Fortis Healthcare Managing Director Shivinder Mohan Singh in a sudden move last night removed the country’s topmost cardiologist Naresh Trehan from the EHIRC from executive functions, citing conflict of interest between the cardiologist’s “self-promoted” Medicity Project and the EHIRC as the reason.

Trehan, on the other hand, told The Tribune that the High Court had stayed the Fortis move. “The court has allowed me to operate till the next hearing on August 6,” he said.

Dr Trehan, who has more than 50,000 surgeries to his credit, performed seven operations even today at the Escorts hospital.

In a high-voltage drama that unfolded at the Delhi's renowned hospital, the security guards prevented the cardiologist from entering the hospital premises. He was allowed to enter after relatives of patients staged a protest.
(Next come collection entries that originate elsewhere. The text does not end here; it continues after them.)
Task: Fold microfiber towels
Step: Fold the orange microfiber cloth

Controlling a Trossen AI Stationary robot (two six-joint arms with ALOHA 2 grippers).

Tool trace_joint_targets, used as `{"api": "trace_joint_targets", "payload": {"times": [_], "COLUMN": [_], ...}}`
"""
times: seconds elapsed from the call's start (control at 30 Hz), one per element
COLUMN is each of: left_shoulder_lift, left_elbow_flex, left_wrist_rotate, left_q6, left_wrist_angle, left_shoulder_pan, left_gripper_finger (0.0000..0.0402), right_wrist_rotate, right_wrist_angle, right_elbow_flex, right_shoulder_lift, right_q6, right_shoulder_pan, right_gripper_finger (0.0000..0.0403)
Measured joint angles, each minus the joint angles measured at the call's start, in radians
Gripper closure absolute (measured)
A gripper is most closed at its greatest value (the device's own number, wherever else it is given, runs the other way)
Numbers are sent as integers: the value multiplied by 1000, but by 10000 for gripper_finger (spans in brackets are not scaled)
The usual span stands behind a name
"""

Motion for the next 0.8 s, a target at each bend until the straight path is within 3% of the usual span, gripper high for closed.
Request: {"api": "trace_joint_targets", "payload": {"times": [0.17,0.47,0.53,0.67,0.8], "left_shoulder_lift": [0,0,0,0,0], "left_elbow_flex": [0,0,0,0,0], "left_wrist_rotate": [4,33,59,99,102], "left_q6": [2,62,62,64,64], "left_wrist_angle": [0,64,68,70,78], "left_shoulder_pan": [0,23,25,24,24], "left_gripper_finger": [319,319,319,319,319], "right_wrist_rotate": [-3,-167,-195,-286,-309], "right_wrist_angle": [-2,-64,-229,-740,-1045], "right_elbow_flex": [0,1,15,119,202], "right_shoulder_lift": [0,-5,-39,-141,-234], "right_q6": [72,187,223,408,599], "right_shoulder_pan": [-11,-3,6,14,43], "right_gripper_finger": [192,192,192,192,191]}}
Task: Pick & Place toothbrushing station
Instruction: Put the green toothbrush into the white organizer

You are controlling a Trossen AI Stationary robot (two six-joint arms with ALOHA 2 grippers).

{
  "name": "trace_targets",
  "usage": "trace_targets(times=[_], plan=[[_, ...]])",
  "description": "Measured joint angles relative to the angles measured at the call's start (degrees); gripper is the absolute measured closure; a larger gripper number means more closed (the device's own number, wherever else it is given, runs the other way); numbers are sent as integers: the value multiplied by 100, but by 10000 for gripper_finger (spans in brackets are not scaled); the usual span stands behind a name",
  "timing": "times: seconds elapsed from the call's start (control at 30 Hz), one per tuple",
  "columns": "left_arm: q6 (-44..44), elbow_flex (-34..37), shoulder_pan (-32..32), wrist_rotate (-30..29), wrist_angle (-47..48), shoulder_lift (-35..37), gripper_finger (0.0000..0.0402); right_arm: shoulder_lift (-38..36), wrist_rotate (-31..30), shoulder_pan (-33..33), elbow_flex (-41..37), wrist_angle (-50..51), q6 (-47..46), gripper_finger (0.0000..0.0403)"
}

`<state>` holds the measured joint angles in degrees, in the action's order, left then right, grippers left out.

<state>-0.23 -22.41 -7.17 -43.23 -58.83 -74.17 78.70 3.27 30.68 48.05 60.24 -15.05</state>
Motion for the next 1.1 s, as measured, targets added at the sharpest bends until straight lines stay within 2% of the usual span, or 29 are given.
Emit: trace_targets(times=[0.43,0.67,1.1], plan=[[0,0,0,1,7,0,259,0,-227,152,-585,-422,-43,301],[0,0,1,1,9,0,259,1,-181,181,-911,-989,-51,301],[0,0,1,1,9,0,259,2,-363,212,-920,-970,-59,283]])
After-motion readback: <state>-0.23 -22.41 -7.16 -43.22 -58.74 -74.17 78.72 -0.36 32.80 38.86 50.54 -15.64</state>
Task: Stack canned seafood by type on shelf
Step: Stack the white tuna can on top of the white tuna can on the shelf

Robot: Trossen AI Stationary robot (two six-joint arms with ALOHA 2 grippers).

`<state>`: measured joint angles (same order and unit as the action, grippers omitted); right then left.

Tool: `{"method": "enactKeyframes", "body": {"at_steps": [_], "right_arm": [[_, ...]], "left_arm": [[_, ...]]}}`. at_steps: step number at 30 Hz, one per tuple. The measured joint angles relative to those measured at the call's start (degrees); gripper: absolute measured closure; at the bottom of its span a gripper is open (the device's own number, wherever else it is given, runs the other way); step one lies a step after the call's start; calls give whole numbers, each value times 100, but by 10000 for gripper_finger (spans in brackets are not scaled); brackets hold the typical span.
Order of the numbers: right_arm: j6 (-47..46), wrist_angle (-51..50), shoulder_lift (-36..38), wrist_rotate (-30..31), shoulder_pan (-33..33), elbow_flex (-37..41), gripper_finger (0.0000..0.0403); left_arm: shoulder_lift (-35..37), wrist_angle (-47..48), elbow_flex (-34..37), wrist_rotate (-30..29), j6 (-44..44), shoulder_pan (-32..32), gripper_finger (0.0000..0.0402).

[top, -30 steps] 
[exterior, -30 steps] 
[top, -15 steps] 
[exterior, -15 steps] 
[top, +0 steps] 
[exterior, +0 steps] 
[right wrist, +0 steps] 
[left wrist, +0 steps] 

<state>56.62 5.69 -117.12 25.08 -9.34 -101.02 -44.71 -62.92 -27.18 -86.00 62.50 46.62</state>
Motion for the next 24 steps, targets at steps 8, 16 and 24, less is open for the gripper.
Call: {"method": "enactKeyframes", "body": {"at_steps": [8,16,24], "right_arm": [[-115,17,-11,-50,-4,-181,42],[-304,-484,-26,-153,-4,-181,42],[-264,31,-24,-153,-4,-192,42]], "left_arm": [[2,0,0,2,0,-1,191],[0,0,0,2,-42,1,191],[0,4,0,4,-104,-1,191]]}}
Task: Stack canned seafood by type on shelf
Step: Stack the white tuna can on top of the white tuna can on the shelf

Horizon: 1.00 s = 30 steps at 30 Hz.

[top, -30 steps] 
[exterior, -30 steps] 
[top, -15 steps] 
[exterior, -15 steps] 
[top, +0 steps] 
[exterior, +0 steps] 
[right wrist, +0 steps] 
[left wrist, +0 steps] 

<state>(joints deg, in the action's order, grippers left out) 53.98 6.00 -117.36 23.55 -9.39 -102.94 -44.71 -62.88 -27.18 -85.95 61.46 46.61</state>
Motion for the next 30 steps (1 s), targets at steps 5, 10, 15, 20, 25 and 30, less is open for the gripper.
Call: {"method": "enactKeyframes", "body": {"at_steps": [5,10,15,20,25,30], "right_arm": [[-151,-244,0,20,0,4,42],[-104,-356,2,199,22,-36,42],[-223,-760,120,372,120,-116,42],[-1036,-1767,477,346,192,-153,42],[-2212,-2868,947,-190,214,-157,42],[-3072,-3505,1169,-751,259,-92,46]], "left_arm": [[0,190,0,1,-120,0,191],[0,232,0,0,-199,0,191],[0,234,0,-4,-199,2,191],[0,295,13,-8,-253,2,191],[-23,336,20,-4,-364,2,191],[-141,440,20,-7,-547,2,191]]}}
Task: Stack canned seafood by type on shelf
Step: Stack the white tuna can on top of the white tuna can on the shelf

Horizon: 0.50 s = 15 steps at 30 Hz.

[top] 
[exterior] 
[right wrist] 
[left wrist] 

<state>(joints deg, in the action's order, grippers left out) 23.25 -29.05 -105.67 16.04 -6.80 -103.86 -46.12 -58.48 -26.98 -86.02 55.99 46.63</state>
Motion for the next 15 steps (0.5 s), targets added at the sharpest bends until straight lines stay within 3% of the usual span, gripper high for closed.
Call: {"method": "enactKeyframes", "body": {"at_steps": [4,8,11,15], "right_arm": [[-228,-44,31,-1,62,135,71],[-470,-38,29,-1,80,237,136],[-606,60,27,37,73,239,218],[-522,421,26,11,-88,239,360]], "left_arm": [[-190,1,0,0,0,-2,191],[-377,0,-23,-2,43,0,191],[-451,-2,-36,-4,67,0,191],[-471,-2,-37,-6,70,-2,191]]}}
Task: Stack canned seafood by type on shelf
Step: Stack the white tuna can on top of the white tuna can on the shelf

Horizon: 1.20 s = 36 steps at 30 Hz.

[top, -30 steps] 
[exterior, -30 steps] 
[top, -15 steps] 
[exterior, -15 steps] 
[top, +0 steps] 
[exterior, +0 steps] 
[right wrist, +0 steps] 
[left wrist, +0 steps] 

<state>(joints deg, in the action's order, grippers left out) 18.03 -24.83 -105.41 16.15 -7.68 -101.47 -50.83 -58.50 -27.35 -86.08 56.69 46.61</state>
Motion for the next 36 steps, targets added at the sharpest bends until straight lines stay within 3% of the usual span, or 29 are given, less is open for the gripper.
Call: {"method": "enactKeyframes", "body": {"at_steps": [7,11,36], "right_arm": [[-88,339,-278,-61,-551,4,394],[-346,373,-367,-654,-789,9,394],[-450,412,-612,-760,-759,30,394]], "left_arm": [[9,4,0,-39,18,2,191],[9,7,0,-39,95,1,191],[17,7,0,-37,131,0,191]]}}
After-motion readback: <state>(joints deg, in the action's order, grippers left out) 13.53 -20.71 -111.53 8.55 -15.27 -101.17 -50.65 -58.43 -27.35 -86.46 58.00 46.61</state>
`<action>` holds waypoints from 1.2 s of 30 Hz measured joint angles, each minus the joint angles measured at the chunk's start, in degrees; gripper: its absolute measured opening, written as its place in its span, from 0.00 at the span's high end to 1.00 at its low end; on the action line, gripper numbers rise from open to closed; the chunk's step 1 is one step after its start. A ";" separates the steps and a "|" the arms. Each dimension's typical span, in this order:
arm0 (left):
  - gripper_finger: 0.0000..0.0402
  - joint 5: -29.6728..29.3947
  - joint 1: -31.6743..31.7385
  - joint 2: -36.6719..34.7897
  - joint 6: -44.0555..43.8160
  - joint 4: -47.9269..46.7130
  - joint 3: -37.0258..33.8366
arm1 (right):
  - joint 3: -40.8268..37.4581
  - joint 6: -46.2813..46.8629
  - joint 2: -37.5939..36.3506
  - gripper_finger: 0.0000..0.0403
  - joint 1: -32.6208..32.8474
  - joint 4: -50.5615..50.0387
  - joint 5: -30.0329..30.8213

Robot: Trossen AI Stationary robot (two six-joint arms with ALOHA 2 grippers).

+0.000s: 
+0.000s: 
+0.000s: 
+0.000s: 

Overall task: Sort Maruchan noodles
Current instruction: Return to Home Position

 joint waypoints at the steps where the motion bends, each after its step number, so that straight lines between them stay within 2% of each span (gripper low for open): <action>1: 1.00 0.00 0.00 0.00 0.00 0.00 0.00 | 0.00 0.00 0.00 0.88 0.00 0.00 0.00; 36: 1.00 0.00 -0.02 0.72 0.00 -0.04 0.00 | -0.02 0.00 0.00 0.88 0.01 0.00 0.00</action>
Fortis officials, however, say Trehan was not allowed to enter as a ‘preventive measure’ to control the situation as scores of people were also with him. A case of vandalism was also slapped against the cardiologist.

After he was not allowed to get inside the operation theatre, angry patients and relatives even tried to break locks of the operation theatre and a few windows. Relatives of patients, up in arms against the hospital authorities, even raised slogans against the management.

As per Fortis Hospital’s MD, Trehan's administrative powers had been terminated and he had been asked to give up his responsibilities. His rights to operate on patients had been withdrawn and he would be allowed limited entry till all the patients registered under him were treated.

Singh, who holds a majority 90 per cent stake in EHIRC, denied any move to buy Trehan's 10 per cent stake in the institution. He reiterated that the cardiologist had been asked to give up his responsibilities as a doctor and administrator at the hospital, which Fortis acquired from Rajan Nanda in 2005. “We have not asked for his stake in the hospital. He continues to be an investor with EHIRC,” Singh said.

Trehan, besides holding 10 per cent stake in the institute, is also the executive director and chief cardio-thoracic surgeon at the institute. But an outraged Trehan categorically said he was not going to quit and no one could stop him from treating his patients. “He has no right to remove me,” he said, adding that the management was trying to hijack the charity mission for money. As far as the management is concerned, it is the conflict of interest between Trehan's Medicity project at Gurgaon and EHIRC that is the reason for its harsh stand.

Doctors at the institute admit there was a growing rift between the management and Trehan as the latter was found to be concentrating more on his own project. While differences had been brewing for quite sometime, they reached a boiling point yesterday when it was made official that Trehan’s focus on the Rs 1000-crore medicity project was coming in the way of EHIRC’s interests.

Trehan says his job was to treat patients and he had been appointed by the society. He has been holding the executive director’s position for 20 years and was duty-bound to attend to his patients.

About his future course of action, Trehan said, “As a professional, my total responsibility is with patients and I cannot abandon them. I'll have to continue to see my patients and the rest would depend on how things develop.”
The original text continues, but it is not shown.